Aug 30, 2017

Recent articles

Recap: Special Legislative Session 2023

In the aftermath of the 2023 November election and the failure of Proposition HH, Colorado Governor Jared Polis called a special session of the Colorado General Assembly, held from November 17 to November 20.  Over the course of a fast-paced and grueling weekend of...

Systemic failure in Colorado’s PHE Unwind

During this post-COVID year of Medicaid renewals, known as the Public Health Emergency (PHE) Unwind, Colorado is terminating members at rates that are among the highest in the country, many for procedural reasons.

The Social Determinants of Education: Reflections of a Fourth-Year Teacher, Part 2

Editor’s note: With school going back in session, this is the second in a three-part series about challenges in low-income schools by Renée Swick-Ziller, an English teacher in northeast Denver. Swick-Ziller is a native of Pueblo and a proud alumnus of the University of Northern Colorado.

During the spring of my first year teaching middle school in neighborhood in northeastern Denver, our staff was required to canvas for enrollment. Wanting to represent the neighborhood we served, we knocked on doors to tell residents why our school would be a great choice. We talked about our unique traditions and the school’s achievements towards closing academic gaps with families of incoming sixth graders.

Like most of my colleagues, I did not live in the neighborhood I taught. At the age of 24, knocking on doors in a neighborhood not my own was uncomfortable, but also enlightening. I saw multiple families living in a single home, crowded fast food restaurants without a grocery store in sight, and at times I read from my Spanish script through closed screen doors hoping that I communicated clearly and warmly.

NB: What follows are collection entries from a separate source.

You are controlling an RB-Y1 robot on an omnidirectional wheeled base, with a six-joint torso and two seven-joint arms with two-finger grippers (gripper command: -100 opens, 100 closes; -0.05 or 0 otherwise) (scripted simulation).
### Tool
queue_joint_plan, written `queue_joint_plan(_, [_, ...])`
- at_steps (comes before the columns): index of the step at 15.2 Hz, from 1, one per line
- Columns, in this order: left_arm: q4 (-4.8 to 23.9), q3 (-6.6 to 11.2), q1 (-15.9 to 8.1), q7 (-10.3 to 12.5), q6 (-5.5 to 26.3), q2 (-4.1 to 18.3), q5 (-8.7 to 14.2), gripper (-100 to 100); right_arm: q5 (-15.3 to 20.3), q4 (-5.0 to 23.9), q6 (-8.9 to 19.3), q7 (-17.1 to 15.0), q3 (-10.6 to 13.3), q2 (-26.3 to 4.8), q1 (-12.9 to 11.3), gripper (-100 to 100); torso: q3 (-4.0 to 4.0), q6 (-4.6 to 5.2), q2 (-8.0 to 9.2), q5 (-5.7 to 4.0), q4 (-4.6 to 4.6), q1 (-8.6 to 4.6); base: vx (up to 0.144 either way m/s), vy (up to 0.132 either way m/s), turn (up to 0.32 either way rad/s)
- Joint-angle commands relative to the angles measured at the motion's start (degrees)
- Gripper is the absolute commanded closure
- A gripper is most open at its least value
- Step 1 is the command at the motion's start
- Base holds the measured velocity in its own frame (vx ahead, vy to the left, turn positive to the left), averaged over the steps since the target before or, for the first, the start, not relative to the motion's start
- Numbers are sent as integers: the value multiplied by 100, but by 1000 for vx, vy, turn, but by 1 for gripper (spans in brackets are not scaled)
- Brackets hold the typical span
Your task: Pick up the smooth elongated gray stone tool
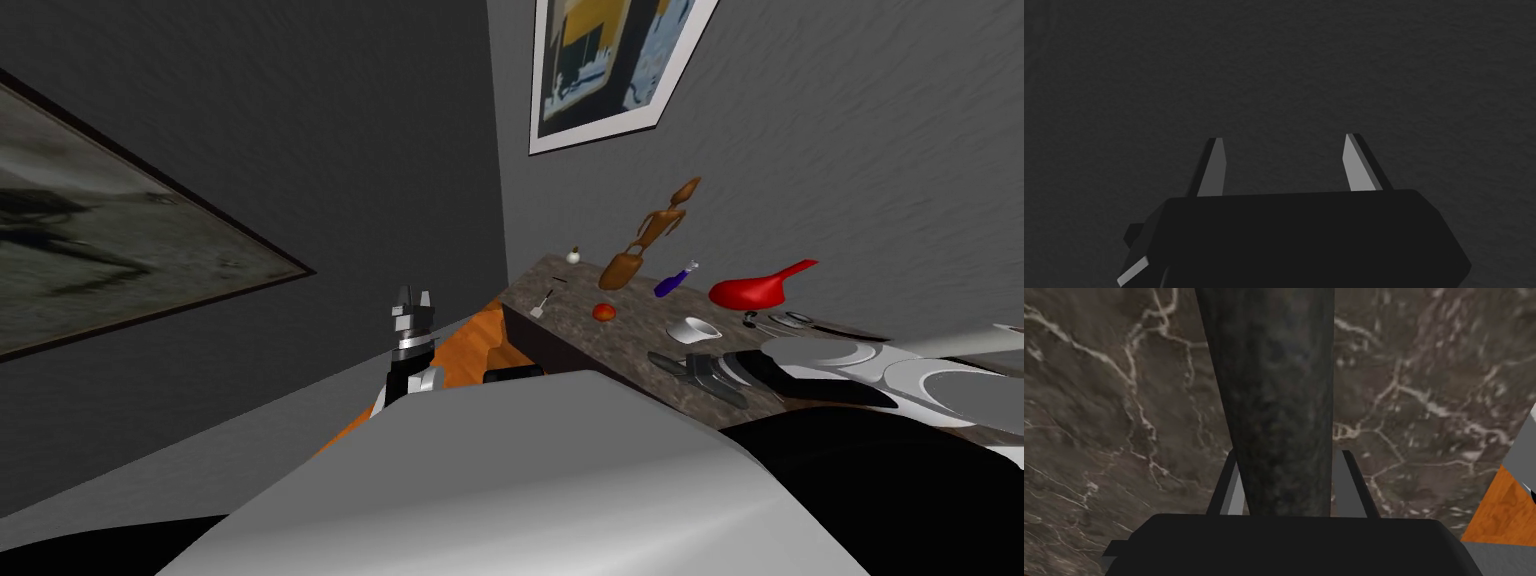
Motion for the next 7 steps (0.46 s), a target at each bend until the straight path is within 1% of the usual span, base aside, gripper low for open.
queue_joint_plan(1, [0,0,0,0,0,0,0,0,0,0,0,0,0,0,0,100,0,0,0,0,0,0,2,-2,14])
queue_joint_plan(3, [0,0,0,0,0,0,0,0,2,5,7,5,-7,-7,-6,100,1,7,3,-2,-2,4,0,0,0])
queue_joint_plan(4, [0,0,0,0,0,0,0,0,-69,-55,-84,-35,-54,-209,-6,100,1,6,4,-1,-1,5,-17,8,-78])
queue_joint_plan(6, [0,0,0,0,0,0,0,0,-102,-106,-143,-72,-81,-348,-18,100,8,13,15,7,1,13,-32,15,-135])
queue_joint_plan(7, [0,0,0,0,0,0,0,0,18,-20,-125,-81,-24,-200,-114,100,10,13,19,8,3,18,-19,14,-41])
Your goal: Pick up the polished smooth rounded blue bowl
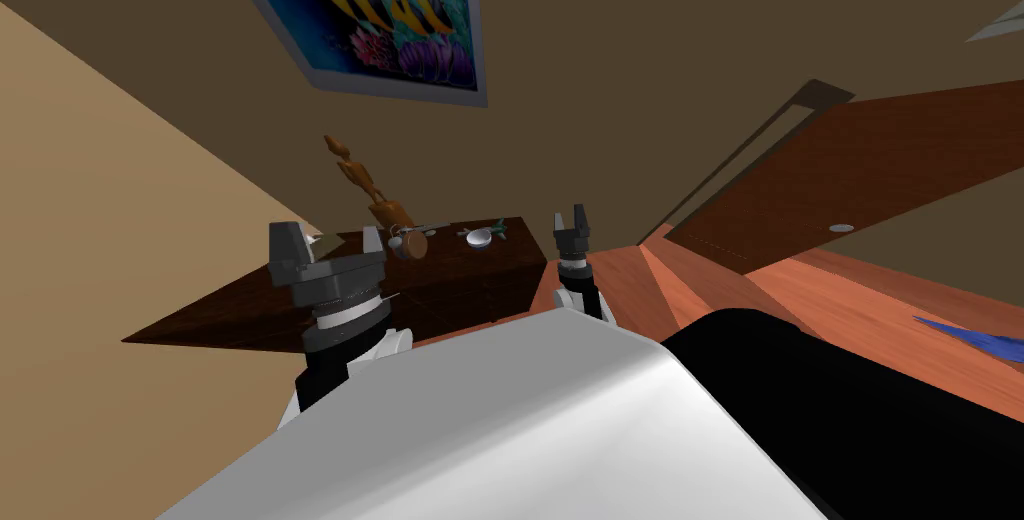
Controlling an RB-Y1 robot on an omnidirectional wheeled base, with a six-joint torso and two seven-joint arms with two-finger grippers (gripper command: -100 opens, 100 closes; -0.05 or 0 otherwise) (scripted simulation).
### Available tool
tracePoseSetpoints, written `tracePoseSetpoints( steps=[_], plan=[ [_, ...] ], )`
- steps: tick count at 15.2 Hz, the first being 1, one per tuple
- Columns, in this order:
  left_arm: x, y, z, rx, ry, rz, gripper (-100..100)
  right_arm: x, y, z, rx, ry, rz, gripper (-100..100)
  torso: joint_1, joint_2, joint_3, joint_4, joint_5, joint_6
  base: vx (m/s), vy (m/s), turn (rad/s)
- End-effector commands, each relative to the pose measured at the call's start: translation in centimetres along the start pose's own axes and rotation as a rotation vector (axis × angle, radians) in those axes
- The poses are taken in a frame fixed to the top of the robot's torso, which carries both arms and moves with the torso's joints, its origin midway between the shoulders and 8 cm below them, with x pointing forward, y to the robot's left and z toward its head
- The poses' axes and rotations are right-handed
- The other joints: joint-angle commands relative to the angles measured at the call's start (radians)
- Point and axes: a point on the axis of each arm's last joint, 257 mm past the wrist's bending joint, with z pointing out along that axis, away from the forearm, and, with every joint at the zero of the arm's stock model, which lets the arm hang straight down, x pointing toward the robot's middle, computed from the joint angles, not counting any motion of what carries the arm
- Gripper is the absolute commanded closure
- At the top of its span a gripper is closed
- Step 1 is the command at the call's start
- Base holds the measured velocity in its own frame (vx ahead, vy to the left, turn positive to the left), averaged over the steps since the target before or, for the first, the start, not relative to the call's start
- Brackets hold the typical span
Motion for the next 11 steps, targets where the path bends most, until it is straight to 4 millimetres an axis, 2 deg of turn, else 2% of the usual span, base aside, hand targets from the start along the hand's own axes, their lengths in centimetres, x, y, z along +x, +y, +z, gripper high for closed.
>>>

I began to see that although we as educators work to improve our curriculum in hopes of closing gaps between students of poverty and privilege, that gap continues to be impacted by social determinants outside of the classroom.

That same year in Denver, I waited with students for buses to arrive during dismissal. I chatted with a 7th grader who had recently been caught stealing snacks from a classroom, was failing all of his classes, and could not stay awake during class. Teachers were racking their brains trying to apply interventions that were more effective. That afternoon he shared with me that he had recently been sleeping on a friend-of-an-aunt’s couch and food was scarce. His family was doubling-up with another. According to the National Center on Family Homelessness, one in 50 children do not have a regular place to live. These situations include doubled-up housing, shelters, and hotels. Research shows that half of children who are homeless are held back a grade. Additionally, 12.7 percent of U.S. households are also food insecure. This means that at some point during the year, families struggle to provide enough food for every member. These students are impacted by fatigue, and have problems with concentration and absenteeism. In my conversation by the school bus that day, I wondered if what would improve the grades of this student was not better lessons, but a stable house and food in the fridge.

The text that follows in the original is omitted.